FastAI Multilayer LSTM not learning, accuracy decreases while training

Question:

I’m following Chapter 12 on RNNs/LSTMs from scratch in the fastai book, but getting stuck trying to train a custom built LSTM from scratch. Here is my code

This is the boilerplate bit (following the examples in the book)

from fastai.text.all import *
path = untar_data(URLs.HUMAN_NUMBERS)

lines = L()
with open(path/'train.txt') as f: lines += L(*f.readlines())
with open(path/'valid.txt') as f: lines += L(*f.readlines())

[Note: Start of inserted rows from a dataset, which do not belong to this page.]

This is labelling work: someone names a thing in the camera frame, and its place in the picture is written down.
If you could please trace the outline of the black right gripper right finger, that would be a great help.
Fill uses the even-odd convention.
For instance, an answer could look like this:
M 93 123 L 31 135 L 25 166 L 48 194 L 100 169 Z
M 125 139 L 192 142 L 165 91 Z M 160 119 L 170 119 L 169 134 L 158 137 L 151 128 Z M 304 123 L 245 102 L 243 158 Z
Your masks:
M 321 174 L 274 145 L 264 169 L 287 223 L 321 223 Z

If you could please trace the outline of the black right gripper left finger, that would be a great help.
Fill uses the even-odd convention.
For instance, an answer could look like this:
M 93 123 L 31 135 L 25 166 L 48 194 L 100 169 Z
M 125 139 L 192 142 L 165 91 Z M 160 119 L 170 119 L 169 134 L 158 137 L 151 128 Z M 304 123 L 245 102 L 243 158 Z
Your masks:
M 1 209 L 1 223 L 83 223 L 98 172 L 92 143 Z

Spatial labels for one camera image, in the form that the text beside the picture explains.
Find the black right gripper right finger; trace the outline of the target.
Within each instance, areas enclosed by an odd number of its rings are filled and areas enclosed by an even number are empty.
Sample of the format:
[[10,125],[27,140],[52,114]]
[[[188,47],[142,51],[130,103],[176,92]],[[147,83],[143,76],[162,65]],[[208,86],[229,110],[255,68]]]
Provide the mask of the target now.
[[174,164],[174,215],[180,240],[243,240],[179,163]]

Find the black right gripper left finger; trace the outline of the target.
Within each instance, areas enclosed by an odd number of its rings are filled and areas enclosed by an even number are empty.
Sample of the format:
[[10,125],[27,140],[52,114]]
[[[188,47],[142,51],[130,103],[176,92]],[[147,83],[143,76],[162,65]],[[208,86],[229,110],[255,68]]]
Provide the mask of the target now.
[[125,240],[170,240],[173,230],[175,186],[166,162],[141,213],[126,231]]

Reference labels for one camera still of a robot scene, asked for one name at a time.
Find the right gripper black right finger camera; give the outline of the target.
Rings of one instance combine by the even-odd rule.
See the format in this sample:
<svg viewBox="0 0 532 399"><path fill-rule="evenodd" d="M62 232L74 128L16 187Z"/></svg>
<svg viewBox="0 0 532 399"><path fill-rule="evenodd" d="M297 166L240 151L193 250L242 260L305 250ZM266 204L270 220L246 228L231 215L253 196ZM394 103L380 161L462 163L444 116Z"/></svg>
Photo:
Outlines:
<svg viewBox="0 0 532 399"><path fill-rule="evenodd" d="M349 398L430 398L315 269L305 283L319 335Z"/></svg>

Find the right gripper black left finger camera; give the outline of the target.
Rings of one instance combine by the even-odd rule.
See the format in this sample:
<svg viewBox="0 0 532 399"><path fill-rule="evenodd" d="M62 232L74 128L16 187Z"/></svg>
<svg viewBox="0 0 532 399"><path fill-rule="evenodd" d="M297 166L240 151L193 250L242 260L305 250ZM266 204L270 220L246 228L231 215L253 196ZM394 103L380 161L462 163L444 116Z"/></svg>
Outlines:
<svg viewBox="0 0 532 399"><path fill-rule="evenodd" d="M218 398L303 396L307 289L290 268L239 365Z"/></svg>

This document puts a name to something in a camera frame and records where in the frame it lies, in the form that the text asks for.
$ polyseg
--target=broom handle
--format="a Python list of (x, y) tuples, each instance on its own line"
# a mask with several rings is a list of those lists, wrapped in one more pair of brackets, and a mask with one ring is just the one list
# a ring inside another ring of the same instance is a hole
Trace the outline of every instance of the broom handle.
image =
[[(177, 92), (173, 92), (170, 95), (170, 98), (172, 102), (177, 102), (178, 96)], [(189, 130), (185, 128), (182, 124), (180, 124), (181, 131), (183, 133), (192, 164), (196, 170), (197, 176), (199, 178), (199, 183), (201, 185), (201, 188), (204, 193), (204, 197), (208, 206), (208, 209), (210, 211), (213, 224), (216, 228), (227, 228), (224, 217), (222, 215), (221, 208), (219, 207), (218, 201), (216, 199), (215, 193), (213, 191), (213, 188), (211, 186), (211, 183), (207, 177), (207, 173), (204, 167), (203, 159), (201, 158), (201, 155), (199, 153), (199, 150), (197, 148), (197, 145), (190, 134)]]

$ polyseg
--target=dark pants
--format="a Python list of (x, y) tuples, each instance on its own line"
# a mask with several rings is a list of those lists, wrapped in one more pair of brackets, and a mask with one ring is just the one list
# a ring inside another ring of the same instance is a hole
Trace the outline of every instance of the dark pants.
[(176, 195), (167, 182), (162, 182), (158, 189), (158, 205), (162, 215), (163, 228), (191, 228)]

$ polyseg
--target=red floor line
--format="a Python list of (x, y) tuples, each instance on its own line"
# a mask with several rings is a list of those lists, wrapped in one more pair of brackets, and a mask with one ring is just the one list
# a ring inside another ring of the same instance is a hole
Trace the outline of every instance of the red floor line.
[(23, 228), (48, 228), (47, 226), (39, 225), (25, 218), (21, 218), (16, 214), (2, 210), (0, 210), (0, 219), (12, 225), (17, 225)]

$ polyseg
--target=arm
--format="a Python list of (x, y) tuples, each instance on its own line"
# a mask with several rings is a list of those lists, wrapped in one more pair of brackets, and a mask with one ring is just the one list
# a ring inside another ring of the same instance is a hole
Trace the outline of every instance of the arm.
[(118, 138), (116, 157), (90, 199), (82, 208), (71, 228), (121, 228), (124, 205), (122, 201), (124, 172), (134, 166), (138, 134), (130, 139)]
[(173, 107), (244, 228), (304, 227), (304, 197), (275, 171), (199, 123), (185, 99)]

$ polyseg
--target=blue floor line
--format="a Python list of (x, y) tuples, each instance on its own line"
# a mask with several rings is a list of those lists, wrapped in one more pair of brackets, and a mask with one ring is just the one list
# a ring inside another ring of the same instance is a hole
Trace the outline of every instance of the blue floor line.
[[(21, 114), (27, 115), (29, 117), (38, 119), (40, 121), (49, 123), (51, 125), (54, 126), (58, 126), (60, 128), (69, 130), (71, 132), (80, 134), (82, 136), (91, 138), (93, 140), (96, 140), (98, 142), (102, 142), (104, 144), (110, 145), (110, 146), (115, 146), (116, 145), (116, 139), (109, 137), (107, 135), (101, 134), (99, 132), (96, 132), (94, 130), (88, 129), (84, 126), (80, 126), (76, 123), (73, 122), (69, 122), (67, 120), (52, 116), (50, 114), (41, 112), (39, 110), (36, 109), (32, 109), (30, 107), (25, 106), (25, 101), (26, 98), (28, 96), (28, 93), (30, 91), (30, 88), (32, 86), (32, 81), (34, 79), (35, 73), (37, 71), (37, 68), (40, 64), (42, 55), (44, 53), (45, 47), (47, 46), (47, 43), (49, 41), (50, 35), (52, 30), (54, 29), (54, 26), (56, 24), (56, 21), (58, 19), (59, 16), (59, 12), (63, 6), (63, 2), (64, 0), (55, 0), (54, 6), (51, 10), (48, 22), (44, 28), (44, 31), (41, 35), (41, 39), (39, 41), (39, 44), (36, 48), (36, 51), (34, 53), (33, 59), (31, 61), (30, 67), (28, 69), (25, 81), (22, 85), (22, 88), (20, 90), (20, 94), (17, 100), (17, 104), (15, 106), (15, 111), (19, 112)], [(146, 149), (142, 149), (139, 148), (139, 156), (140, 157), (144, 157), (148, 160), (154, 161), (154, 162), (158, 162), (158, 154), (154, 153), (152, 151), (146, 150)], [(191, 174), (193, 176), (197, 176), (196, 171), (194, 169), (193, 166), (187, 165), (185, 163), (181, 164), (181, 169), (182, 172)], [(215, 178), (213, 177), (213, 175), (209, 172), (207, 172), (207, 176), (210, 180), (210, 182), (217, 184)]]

text = ' . '.join([l.strip() for l in lines])
tokens = text.split(' ')
vocab = L(*tokens).unique()
word2idx = {w:i for i,w in enumerate(vocab)}
nums = L(word2idx[i] for i in tokens)

def group_chunks(ds, bs):
    m = len(ds) // bs
    new_ds = L()
    for i in range(m): new_ds += L(ds[i + m*j] for j in range(bs))
    return new_ds

sl = 3
bs = 64
seqs = L((tensor(nums[i:i+sl]), nums[i+sl])
         for i in range(0,len(nums)-sl-1,sl))
cut = int(len(seqs) * 0.8)
dls = DataLoaders.from_dsets(group_chunks(seqs[:cut], bs),
                             group_chunks(seqs[cut:], bs),
                             bs=bs, drop_last=True, shuffle=False)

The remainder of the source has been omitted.